If the separator A6, the separator B7 and the rear vertical shaft flue 8 are heat-insulating or steam-cooled, saturated steam is led out from the boiler barrel, then is directly led into the low-temperature superheater 5, the medium-temperature superheater 4 and the high-temperature superheater 3 in sequence by the saturated steam connecting pipe and then is led into the superheater outlet header, and finally qualified superheated steam is led out from the high-temperature superheater 3 outlet header.

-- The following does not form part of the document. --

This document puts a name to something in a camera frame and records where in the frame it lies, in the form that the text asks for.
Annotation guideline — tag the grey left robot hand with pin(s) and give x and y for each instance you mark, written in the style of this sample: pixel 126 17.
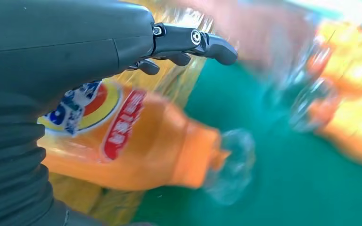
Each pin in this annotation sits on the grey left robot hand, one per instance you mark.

The superheater system adopts flexibly-adjusted spray water temperature reduction as means for adjusting the steam temperature and protecting pipes of heating surfaces of all stages, and the whole superheater system is provided with two stages of spray water. The primary desuperheater is arranged on a pipeline from the outlet of the low-temperature superheater 5 to the inlet of the medium-temperature superheater 4 to control and adjust the outlet steam temperature of the medium-temperature superheater, and the secondary desuperheater is arranged on a connecting pipeline between the medium-temperature superheater 4 and the high-temperature superheater 3 to control and adjust the outlet steam temperature of the high-temperature superheater 3.

As described above, the present utility model can be preferably implemented.

The foregoing description of the preferred embodiment of the utility model is not intended to limit the utility model in any way, but rather to cover all modifications, equivalents, improvements and alternatives falling within the spirit and principles of the utility model.

Claims (5)

1. The circulating fluidized bed boiler is characterized by comprising an air chamber (1) and a hearth (2) which are communicated with each other, and further comprising a back shaft flue (8) communicated with the hearth (2), wherein a superheater is arranged in the hearth (2);

The water cooling tube bundle (9) is arranged in the rear vertical shaft flue (8);

the device also comprises an economizer (10) arranged in the rear vertical shaft flue (8), and the economizer (10) is arranged below the water cooling tube bundle (9);

the air preheater (11) is arranged in the rear vertical shaft flue (8);

a separator is arranged in a communication pipeline between the hearth (2) and the rear vertical shaft flue (8);

The separator comprises a separator A (6) and a separator B (7), wherein the separator A (6) comprises a separator A outlet header, the separator B (7) comprises a separator B outlet header, and the separator A outlet header and the separator B outlet header are respectively communicated with a rear vertical shaft flue (8).

2. A circulating fluidized bed boiler according to claim 1, characterized in that the superheater comprises one or more of a high temperature superheater (3), a medium temperature superheater (4), a low temperature superheater (5).

3. A circulating fluidized bed boiler according to claim 1, characterized in that the water cooling tube bundle (9) is of serpentine tube construction.

4. A circulating fluidized bed boiler according to claim 1, characterized in that the separator, the water-cooled tube bundle (9) are of a steam-cooled membrane wall construction, and the economizer (10) and the air preheater (11) are of a steel plate construction.

5. A circulating fluidized bed boiler according to any of claims 1-3, characterized in that the furnace (2) is a structure surrounded by membrane walls.